Scan the material that follows. Copy every line containing the word "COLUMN".
□ □ □ □ □ □ □
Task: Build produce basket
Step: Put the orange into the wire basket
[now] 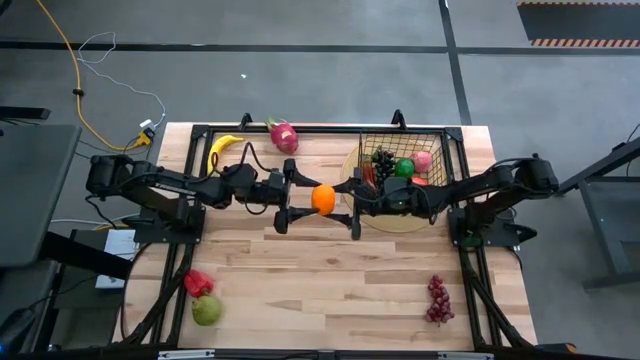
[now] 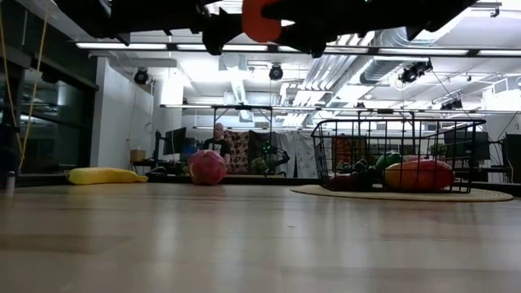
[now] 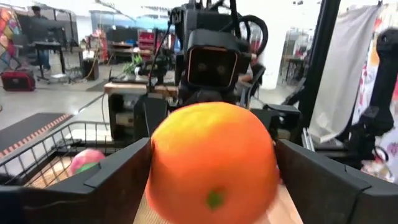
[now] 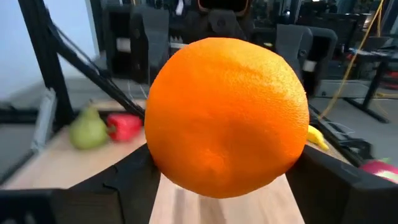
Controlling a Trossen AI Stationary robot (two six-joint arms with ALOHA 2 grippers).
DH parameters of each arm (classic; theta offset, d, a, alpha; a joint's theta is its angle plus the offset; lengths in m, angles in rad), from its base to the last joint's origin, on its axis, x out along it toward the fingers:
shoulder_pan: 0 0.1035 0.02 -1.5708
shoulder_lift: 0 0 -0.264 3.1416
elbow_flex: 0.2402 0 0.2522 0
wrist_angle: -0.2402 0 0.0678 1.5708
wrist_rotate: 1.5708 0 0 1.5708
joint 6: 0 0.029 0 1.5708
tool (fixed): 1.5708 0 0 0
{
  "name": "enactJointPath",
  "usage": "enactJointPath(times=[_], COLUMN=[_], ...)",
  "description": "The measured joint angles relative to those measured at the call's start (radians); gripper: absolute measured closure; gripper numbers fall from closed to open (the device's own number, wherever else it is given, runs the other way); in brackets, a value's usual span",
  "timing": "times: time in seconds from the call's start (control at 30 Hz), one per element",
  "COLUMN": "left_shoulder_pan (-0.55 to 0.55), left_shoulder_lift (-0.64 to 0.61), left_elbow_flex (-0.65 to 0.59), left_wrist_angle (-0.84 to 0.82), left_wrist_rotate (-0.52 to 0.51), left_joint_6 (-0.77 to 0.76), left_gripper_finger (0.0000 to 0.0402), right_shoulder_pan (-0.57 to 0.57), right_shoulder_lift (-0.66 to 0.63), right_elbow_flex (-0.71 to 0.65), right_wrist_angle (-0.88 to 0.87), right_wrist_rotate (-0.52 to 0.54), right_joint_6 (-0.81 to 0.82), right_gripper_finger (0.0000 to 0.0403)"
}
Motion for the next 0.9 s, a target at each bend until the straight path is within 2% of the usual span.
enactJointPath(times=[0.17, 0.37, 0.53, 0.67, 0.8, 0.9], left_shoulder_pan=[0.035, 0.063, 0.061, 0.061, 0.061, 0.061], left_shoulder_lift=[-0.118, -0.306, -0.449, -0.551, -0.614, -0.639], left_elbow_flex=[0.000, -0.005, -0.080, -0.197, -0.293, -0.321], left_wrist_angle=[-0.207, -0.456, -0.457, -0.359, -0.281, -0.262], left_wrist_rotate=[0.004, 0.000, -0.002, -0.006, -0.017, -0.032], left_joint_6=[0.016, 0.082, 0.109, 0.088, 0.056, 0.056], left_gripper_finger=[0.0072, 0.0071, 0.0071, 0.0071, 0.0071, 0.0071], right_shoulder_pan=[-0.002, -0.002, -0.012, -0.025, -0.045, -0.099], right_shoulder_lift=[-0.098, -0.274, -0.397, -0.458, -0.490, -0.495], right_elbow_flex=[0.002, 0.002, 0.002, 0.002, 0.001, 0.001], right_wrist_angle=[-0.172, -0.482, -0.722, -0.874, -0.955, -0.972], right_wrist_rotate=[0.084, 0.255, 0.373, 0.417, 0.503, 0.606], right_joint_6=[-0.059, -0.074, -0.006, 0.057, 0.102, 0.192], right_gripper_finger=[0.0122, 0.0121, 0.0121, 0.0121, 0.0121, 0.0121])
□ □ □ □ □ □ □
(EXERCISE RESPONSE)
  "usage": "enactJointPath(times=[_], COLUMN=[_], ...)",
  "COLUMN": "left_shoulder_pan (-0.55 to 0.55), left_shoulder_lift (-0.64 to 0.61), left_elbow_flex (-0.65 to 0.59), left_wrist_angle (-0.84 to 0.82), left_wrist_rotate (-0.52 to 0.51), left_joint_6 (-0.77 to 0.76), left_gripper_finger (0.0000 to 0.0402), right_shoulder_pan (-0.57 to 0.57), right_shoulder_lift (-0.66 to 0.63), right_elbow_flex (-0.71 to 0.65), right_wrist_angle (-0.88 to 0.87), right_wrist_rotate (-0.52 to 0.54), right_joint_6 (-0.81 to 0.82), right_gripper_finger (0.0000 to 0.0403)"

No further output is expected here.